4 Precognitive Dreams
Precognitive dreams are basically dreams that predict the future through a sixth sense. In fact, a lot of people claim that their dreams can predict the future which would suggest that humans have a subconscious sixth sense.
Some people claim that we feel déjà vu because we have dreamed of the moment before in a premonitory dream. For example, you may dream of sitting an exam in an exam hall and then later you actually end up sitting that exact exam in that exact exam hall you dreamed of. Dreaming is not a conscious process and thus we don’t recognize the stimulus (the exam hall), but we still feel that it is familiar.
3 Brain Fact-Checking Its Own Memory
Recently, scientists have come up with a new explanation for the curious phenomenon of déjà vu. A year ago Dr. Akira O’Connor from the University of St Andrews presented her research at the International Conference on Memory in Budapest. Her research suggests that déjà vu is simply our brain undertaking fact-checking of its own memory system.
O’Connor’s research involved the artificial triggering of déjà vu. This was achieved by giving study participants a series of connected words but omitting the word that links them. For example, one series of words was bed, pillow, dream, and night. The linking word was sleep. When the participants were asked whether they heard any words beginning with “S”, they replied negatively. But when they were later asked what words they heard, most of them thought they heard the word “sleep”, even though they knew they didn’t really. This resulted in them experiencing déjà vu.

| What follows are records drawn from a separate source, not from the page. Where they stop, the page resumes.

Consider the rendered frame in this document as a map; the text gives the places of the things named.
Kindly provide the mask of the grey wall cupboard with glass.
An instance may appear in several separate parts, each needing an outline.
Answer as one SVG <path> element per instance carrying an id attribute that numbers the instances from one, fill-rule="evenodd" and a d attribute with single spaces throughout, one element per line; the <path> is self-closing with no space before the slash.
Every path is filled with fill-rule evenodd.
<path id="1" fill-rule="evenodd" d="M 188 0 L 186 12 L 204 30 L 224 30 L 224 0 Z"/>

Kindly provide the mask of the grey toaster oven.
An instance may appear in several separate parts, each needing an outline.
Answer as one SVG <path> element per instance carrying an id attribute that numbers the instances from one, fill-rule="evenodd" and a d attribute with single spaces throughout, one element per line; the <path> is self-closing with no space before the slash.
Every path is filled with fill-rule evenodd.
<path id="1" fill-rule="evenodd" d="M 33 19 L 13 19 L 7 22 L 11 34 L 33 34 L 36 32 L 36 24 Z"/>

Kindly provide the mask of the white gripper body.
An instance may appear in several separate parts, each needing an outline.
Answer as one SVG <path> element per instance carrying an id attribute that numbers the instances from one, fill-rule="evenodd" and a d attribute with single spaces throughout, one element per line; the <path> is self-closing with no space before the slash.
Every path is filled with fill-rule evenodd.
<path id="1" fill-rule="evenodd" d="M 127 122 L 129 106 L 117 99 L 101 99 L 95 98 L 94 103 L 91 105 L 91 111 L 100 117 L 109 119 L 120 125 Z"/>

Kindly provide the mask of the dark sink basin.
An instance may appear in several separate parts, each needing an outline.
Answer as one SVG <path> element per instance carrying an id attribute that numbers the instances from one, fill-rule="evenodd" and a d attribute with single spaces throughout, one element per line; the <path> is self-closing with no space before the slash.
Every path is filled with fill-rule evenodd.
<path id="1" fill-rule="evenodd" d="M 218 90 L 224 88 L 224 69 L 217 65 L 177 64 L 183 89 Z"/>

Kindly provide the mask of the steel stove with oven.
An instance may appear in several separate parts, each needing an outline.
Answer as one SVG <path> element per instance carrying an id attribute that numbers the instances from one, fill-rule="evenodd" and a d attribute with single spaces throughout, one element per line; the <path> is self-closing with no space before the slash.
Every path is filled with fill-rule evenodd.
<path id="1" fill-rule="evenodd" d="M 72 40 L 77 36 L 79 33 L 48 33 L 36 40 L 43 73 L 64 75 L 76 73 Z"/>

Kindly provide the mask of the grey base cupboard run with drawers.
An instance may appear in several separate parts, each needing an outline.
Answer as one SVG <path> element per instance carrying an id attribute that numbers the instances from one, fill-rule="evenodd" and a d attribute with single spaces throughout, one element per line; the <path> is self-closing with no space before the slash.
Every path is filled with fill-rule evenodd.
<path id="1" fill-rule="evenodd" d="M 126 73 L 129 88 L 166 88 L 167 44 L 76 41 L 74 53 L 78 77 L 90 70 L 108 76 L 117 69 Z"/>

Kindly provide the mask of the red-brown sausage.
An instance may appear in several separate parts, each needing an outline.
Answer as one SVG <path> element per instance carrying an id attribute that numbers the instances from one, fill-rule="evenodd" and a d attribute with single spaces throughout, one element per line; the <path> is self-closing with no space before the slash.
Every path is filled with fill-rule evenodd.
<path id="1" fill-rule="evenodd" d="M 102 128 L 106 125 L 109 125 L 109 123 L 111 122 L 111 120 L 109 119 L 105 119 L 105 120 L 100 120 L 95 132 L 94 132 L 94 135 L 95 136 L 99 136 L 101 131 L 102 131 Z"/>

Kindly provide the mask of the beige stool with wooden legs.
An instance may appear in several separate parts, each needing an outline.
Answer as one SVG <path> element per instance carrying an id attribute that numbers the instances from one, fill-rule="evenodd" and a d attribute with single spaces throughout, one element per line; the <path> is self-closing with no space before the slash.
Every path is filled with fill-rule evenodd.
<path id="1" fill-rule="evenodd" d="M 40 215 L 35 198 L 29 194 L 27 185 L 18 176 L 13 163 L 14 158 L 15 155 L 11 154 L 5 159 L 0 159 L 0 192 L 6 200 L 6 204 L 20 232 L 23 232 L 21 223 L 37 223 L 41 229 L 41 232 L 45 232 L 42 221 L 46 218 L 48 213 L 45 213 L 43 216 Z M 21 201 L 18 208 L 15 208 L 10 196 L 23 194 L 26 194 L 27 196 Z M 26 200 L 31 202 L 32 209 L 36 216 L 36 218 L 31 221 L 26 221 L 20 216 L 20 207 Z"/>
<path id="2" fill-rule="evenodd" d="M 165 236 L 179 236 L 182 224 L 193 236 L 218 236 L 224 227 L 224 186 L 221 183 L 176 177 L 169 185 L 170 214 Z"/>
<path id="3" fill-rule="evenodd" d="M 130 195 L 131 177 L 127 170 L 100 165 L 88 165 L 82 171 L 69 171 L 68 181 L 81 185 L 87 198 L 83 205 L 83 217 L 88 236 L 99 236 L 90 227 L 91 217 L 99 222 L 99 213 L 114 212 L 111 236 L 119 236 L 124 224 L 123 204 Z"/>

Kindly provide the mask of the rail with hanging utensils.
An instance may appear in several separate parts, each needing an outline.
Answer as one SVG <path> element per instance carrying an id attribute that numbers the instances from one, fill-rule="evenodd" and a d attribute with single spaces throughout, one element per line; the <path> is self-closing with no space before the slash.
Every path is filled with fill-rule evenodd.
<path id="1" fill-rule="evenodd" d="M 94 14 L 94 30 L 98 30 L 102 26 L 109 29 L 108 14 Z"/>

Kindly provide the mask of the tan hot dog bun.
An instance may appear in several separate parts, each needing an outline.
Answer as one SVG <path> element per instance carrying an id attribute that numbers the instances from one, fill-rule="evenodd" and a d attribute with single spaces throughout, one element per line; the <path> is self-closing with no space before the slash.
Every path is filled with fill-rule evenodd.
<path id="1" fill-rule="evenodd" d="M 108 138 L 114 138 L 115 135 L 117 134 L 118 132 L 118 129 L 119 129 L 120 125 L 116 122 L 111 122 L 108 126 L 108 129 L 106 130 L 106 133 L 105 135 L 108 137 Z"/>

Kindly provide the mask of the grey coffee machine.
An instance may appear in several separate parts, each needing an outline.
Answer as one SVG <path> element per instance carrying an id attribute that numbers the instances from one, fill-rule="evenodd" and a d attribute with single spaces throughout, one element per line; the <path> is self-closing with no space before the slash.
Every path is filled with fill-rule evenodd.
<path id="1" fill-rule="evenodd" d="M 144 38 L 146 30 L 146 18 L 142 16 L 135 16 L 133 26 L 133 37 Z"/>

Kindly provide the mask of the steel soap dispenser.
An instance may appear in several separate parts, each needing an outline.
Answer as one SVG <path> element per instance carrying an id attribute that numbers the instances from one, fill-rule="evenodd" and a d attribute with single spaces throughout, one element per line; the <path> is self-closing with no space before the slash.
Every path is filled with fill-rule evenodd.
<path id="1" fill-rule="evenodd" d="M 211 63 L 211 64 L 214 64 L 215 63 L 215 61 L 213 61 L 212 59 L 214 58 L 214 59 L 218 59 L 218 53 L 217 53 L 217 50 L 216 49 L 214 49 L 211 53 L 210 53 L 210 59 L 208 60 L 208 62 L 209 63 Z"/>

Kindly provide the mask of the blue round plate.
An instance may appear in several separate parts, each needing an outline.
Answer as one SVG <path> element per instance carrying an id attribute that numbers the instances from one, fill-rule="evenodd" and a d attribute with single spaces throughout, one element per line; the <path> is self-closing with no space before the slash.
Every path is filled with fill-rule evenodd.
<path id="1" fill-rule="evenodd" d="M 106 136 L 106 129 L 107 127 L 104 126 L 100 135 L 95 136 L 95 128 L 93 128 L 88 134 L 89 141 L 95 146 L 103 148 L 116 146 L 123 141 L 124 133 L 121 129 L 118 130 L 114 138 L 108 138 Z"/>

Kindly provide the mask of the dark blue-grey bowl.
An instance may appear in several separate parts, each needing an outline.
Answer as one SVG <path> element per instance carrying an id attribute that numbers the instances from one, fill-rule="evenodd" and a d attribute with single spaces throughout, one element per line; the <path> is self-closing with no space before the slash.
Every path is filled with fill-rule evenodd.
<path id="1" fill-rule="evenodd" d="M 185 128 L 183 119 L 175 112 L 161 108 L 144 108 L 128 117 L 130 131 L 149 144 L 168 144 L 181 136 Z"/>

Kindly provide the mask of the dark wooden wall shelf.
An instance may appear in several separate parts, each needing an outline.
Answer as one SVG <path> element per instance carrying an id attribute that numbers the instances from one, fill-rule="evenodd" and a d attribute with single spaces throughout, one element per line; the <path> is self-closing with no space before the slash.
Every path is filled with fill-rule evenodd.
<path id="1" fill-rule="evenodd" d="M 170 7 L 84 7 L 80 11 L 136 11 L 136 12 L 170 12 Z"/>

Interestingly, it was noticed that during déjà vu, frontal areas of the brain (decision making) were activated, as opposed to areas that are associated with memory. Thus, O’Connor thinks that the frontal regions of our brains monitor our memories looking for errors. When they spot one, they become activated.
The amygdala is a small region in our brain’s medial temporal lobe. There are two of them in our brain. The amygdala is responsible for our fear. So, if you are scared of bugs and you see one, it will be your amygdala that processes your response. If we find ourselves in a seriously dangerous situation then our amygdala may even disorient our brain for a short period of time.
If we consider déjà vu as a brain malfunction, then we can explain it with the amygdala. Let’s say we are in a situation that is very similar to a situation that has occurred before. In that case, our amygdala might end up producing a panic response which will put us in a temporary state of confusion, also known as déjà vu.
1 Dual Processing
The Dual Processing Theory suggests that sometimes memories are not formed correctly in the brain. The theory is based on how information is stored in our brains, meaning whether it is stored in short-term memory or long-term memory. Basically, déjà vu occurs when two cognitive processes are temporarily out of sync.
In 1963, Robert Efron at the Veterans Hospital in Boston was testing this theory when he realized that the temporal lobe of the brain’s left hemisphere sorted through the incoming information. However, it also turned out that this temporal lobe received this information not once but twice (with only a few milliseconds delay in between). Thus, the first time information arrives through the left hemisphere, and then the second time it arrives through the right hemisphere. If the second transmission of information is slightly delayed, then the brain might consider it a separate memory. This could then cause people to feel as if the event has happened before.